In an increasingly virtual and globalizing world, place appears to matter less. You can get everything from a master’s degree to groceries without ever setting foot on a sidewalk. But place is a part of who we are. Place is where we make our homes and live our lives together. Doing justice requires us to be placemakers: creating equitable and sustainable spaces where communities can flourish. Christian theology is deeply rooted in geography, pointing to the importance of place through the metanarrative of Scripture. From creation to New Jerusalem, place matters for the Kingdom of God.
God, the Original Placemaker
In the beginning, the earth was formless and empty, void of shape and life. As God created the heavens and the earth ex nihilo, He created place, the framework for human life to flourish. He is the original placemaker, the visionary and architect of the planet we call home. God has tasked humanity with tilling and keeping creation by stewarding our resources, caring for our communities, and cultivating flourishing. Humans are co-creators and placemakers with God, responsible for designing spaces and places that reflect God’s image. The purpose of our places should be in harmony with the Garden of Eden, places of shalom in which humanity and God meet within the context of creation.
Are the places we’ve created worthy of the Kingdom of God? Does the built environment of our communities support the natural environment of creation? Do our streets unite rather than divide? As we consider the places we have made for ourselves on earth, we must consider the Creator’s design for our world and seek to build the Kingdom of God on every sidewalk and street corner.
Broken Relationships, Broken Places
Sin corrupted Eden’s shalom, breaking humanity’s relationships with God, with each other, and with creation. Paradise was lost, but place was not. Place remains a constant variable underlying human life, providing the backdrop of our daily lives and shaping our interactions. But the wholeness of creation has been fractured by sin, poisoning the places in which we live with exploitation and injustice. Humanity’s broken relationships taint everyplace we touch, from our forests to our cities.
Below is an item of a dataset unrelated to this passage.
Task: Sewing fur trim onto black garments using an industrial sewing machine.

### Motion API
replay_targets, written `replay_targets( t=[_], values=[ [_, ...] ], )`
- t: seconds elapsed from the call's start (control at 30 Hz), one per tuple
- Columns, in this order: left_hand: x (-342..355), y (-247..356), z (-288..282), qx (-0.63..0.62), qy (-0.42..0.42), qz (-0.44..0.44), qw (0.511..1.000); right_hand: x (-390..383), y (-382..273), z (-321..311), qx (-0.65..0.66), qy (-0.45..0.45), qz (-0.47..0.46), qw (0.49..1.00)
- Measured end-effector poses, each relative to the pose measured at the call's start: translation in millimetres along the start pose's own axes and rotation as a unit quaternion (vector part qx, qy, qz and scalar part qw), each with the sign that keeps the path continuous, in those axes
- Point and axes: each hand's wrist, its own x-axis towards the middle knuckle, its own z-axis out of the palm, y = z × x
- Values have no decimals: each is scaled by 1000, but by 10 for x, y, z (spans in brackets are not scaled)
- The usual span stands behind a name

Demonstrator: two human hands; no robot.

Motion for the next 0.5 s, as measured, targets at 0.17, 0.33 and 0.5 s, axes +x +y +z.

Banished from Eden, humans labor to produce the resources needed to flourish, exercising dominion over the earth. But human dominion of creation has too often turned into exploitation and abuse of the land. Rising sea levels, polluted air, and contaminated waters indicate the unsustainable human pursuit of dominance over the natural world, reflecting a broken relationship with creation. Human flourishing depends on the ecosystems that give life not only to people but also to the bees that pollinate our produce and the trees that clean our air. Exploitation of the environment distances us from both creation and the Creator. A theology rooted in geography reminds us of our call to steward the places we share with all creatures of our God and King.
Social inequalities are spatial as well as racial and economic. The injustices of poverty can be seen in the disparate access low-income and minority neighborhoods have to the institutions and resources needed for quality of life and socioeconomic mobility. Where you live matters: school districts, social networks, and food access vary between places, disadvantaging lower-income communities. Racial and economic segregation continues to divide our communities, reflecting broken relationships with our neighbors. The intense disparity between our communities is far removed Eden’s shalom.
Peace on Earth
On a holy night two thousand years ago, God reached down to touch the earth with His love in the form of Jesus Christ, showing us how to live in the places He created. Place matters so much to God that He sent Jesus to physically dwell among us, teaching us to heal and love each other in the earthly places He prepared for us. As Jesus walked with us, He showed us the possibility of peace on earth. And in His sacrificial death for our sins, He redeemed our brokenness, setting the renewal of creation in motion by empowering us to be placemakers of the Kingdom, filled with the Holy Spirit to reconcile all things with the love of Christ.
Peace on earth, in the places we call home, requires spatial awareness. As we partner with God to redeem our relationships and our world, we must have eyes to geographically see injustice and human suffering. Jesus went to the places no one else wanted to go and talked with the people no one else wanted to talk to. An incarnational model of ministry requires us to bring love and hope to restore the places and people that have been marginalized, exploited, and forgotten. As Abraham Kuyper famously said, “There is not a square inch in the whole domain of our human existence over which Christ, who is Sovereign over all, does not cry, Mine!” Every neighborhood and every ecosystem matters to the Kingdom of God, and no place is outside of the reach of redemption. Placemaking to bring peace on earth redeems our streets, our land, and our souls with God’s grace.
Until New Jerusalem
At the end of time, the original placemaker will return to eternally live with us in the holy city of the new heavens and new earth. The earthly places we’ve made will be redeemed when Christ returns, and New Jerusalem will eternally declare the glory of God. We wait for Jesus to take us to the heavenly places He has prepared for us, but God has not called us to live in earthly places simply to wait. Until Christ returns, we partner with Him to build the Kingdom here, stewarding and creating places in every square inch of earth that give glory to God. We build beautiful buildings that honor the Creator and creation. We create shared spaces that bring neighbors of all walks of life together in peace and understanding. We design equitable communities that care for the poor, the disabled, the immigrants, and the elderly. And we look to New Jerusalem for our inspiration. Place matters eternally because it’s our shared home, now and forevermore. Blessed are the placemakers, for they create just and loving homes for the children of God.